US 11,880,394 B2
	System and method for machine learning architecture for interdependence detection
Roxana Zamfir, Toronto (CA); Atique Badar-E-Munir, Toronto (CA); Ivana Wright, Toronto (CA); Mohammadreza Dadkhah, Toronto (CA); Guhan Pattamadai Kashyap, Toronto (CA); Ananya Roy, Toronto (CA); Diane Elizabeth Fenton, Toronto (CA); and Hang Peng, Toronto (CA)
Assigned to ROYAL BANK OF CANADA, Toronto (CA)
Filed by ROYAL BANK OF CANADA, Toronto (CA)
Filed on Sep. 4, 2020, as Appl. No. 17/013,119.
Claims priority of provisional application 62/897,007, filed on Sep. 6, 2019.
Prior Publication US 2021/0073247 A1, Mar. 11, 2021
Int. Cl.

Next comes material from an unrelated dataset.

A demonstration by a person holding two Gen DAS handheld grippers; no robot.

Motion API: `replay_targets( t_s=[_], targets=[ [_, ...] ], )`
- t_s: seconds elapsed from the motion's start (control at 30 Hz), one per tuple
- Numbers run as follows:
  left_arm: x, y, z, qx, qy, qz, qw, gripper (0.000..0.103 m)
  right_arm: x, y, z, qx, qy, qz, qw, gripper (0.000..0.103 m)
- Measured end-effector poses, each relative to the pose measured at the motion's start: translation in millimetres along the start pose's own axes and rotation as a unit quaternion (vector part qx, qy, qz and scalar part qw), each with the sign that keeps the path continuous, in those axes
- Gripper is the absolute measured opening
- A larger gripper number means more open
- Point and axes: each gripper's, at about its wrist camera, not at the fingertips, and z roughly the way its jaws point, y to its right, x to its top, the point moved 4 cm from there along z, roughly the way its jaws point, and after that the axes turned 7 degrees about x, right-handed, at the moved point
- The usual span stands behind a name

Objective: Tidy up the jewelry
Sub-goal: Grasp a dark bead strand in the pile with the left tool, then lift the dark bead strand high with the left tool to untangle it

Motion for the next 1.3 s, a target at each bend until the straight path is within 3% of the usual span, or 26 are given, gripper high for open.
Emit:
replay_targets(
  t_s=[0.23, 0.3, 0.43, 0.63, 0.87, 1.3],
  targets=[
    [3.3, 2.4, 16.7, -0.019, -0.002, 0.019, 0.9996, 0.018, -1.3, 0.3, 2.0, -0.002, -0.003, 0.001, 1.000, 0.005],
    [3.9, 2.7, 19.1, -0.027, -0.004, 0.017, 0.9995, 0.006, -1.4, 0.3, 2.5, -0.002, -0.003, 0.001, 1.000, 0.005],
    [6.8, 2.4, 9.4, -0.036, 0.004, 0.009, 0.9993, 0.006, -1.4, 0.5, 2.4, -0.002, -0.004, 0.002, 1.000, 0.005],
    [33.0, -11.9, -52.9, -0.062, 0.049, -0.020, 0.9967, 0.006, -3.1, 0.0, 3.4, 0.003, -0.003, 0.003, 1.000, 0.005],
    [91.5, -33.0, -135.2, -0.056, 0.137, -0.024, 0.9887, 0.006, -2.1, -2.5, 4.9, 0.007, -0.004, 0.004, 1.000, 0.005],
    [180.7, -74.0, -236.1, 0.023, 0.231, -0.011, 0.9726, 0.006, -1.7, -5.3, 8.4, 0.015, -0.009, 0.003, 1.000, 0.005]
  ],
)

G06Q 10/00 (2023.01); G06F 16/28 (2019.01); G06N 5/04 (2023.01); G06N 20/00 (2019.01); G06F 40/295 (2020.01); G06Q 10/10 (2023.01); G06Q 30/0201 (2023.01); G06Q 40/03 (2023.01)

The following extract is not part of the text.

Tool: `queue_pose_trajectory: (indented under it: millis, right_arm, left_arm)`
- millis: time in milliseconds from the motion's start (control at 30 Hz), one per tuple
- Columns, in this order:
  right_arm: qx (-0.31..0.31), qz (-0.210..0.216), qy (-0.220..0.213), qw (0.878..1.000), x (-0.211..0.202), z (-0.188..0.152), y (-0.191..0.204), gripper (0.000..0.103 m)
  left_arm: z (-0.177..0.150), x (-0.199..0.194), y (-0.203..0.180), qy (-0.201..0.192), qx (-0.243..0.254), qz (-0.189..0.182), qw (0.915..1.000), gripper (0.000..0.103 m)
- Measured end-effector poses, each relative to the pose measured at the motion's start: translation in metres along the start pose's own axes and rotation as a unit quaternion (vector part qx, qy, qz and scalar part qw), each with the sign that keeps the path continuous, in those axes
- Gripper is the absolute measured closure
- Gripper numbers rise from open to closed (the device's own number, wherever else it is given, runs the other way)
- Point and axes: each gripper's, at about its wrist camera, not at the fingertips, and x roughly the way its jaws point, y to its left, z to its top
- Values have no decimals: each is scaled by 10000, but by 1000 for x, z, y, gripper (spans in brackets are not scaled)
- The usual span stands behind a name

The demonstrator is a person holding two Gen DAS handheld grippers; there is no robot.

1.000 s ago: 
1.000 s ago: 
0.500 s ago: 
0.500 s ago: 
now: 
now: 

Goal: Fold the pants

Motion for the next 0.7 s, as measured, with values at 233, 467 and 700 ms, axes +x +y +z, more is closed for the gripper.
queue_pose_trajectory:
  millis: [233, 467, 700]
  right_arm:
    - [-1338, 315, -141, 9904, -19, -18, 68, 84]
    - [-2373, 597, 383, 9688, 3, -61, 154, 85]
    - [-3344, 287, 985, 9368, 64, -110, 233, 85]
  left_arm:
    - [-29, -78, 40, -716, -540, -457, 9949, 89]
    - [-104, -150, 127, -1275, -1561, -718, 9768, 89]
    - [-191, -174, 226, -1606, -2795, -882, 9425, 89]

CPC G06F 16/288 (2019.01) [G06F 40/295 (2020.01); G06N 5/04 (2013.01); G06N 20/00 (2019.01); G06Q 10/10 (2013.01); G06Q 30/0201 (2013.01); G06Q 40/03 (2023.01)]

20 Claims

11. A method for using a computer tool to automatically generate predictions associated with interdependence detection between a plurality of data objects based on receiving unstructured text, each data object of the plurality of data objects corresponding to an entity name, the method comprising:

receiving a plurality of text strings, each text string of the plurality of text strings representing a textual comment from source input data representing risk assessment framework text strings each associated with an entity;

processing, using a natural language processing engine, the plurality of text strings to extract entity names associated with each of the text string of the plurality of text strings;

processing, using a machine learning engine, the plurality of text strings to extract estimated economic relationships associated with each of the text string of the plurality of text strings, the estimated economic relationships identified between at least two different entity names;

aggregating the estimated economic relationships for each pair of entity names of the plurality of entity names, the aggregated estimated economic relationships indicative of potential interdependence between the pair of entity names; and

generating an output data structure based at least on the aggregated estimated economic relationships for at least one pair of entity names, the output data structure including a data object having linkages between the at least one pair of entity names to form a group of connected counterparties;

wherein the machine learning engine converts portions of the plurality of text strings representing the extracted estimated economic relationships into vector representations, the estimated economic relationships extracted from numerical tokens extracted from the plurality of text strings, the estimated economic relationships stored as additional rows or columns in an expanded representation of the source input data associated with an economic relationship label, a confidence level, and a list of feature words;

wherein the vector representations are pre-processed during generation to stem words to root forms of the words, to remove stop words, and to remove words that either appear often in the text or rarely in the text;

wherein the vector representations are based at least on term frequency—inverse document frequency representations having at least a first portion representing a term frequency indicative of how often a word appears in a comment text string and a second portion representing a document frequency which is determined by dividing a total number of comments divided by how many comments the word appears in and conducting a natural logarithm of results of the division; and

wherein a hyperparameter for generating the term frequency—inverse document frequency representations is optimized by the machine learning engine.